New Orange Cable to Connect Nigeria, 19 Nations

Africa’s internet future just got a significant upgrade, and Nigeria is right at the heart of it. French telecommunications giant Orange is leading a new consortium to build a massive undersea cable system called Via Africa , a project that could fundamentally change how Africa connects to the rest of the world. If you’ve ever dealt with sluggish internet speeds, dropped video calls, or unexplained network outages, this development is directly relevant to you.
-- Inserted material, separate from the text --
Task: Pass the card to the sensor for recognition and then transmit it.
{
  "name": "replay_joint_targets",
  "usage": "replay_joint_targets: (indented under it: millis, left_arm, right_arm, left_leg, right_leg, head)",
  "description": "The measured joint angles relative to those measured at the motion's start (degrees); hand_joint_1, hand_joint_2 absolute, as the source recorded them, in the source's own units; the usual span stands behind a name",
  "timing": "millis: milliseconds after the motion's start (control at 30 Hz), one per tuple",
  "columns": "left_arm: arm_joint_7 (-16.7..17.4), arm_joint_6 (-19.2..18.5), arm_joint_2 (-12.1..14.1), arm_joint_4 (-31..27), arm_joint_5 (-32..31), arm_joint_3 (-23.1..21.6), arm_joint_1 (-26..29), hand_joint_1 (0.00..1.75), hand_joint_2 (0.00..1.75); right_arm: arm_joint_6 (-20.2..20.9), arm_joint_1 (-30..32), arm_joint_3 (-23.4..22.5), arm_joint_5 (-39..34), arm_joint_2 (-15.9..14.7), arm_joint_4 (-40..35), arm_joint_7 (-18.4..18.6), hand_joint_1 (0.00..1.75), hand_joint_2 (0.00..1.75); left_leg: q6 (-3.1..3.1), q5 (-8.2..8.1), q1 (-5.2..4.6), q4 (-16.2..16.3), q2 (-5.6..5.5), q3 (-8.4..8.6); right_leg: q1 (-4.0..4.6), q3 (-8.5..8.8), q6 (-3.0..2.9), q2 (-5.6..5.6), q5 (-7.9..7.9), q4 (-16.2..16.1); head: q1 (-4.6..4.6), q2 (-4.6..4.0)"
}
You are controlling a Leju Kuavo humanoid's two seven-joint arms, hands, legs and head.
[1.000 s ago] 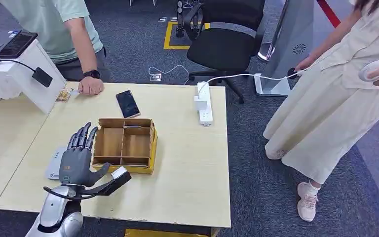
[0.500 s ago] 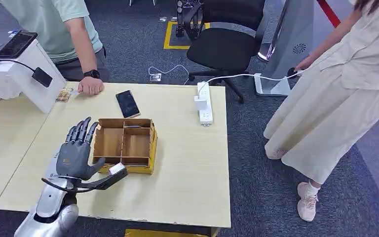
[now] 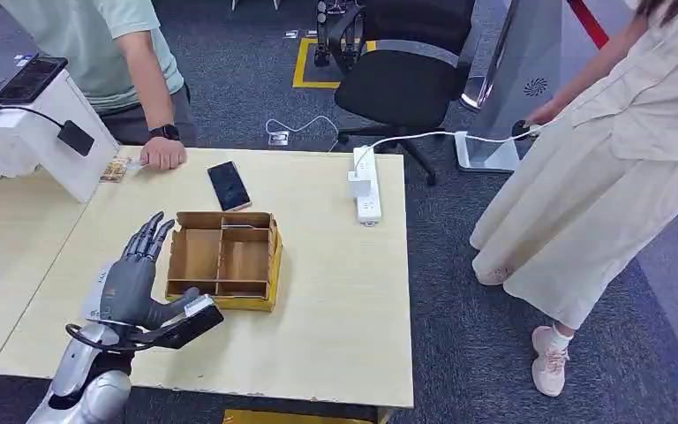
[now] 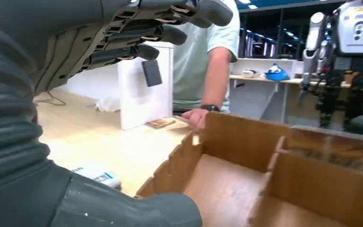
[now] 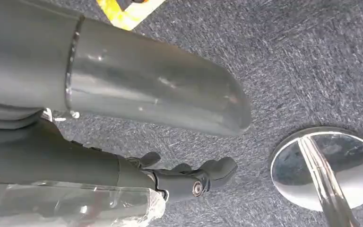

Via Africa will span more than 20,000 kilometres across the Atlantic Ocean, making it one of the longest subsea cable systems ever built to serve the African continent. The founding consortium includes Canalink, GUILAB, International Mauritania Telecom, Orange Group, Orange Côte d’Ivoire, Sonatel, and Silverlinks, all of whom have signed a Memorandum of Understanding to move the project forward. The fact that major regional telecoms are co-investing from the start signals that this is more than an ambitious announcement , there’s real commitment and capital behind it.

READ ALSO:Experts Push Telecom Policy for Jobs, Digital Growth

The cable system will connect Europe to Africa along the Atlantic coast, providing a brand-new subsea route at a time when demand for cloud services, artificial intelligence workloads, and international data traffic is growing rapidly across the continent. That timing matters. Africa is in the middle of a digital explosion, and the existing infrastructure was simply not built to handle it.

Nigeria, in particular, has long felt that strain. The country already hosts eight submarine cables , the highest number in West Africa ,yet it continues to face persistent fibre cuts, vandalism, and network congestion as internet usage surges nationwide. More cables doesn’t automatically mean better service, especially when aging systems are losing efficiency. According to Michaël Trabbia, CEO of Orange Wholesale, a cable cut or failure happens somewhere in the world every two days. Beyond ten years old, cables become far less efficient because newer systems can carry significantly more data using improved technologies. Via Africa is being designed for the traffic volumes Africa will need a decade from now, not just today.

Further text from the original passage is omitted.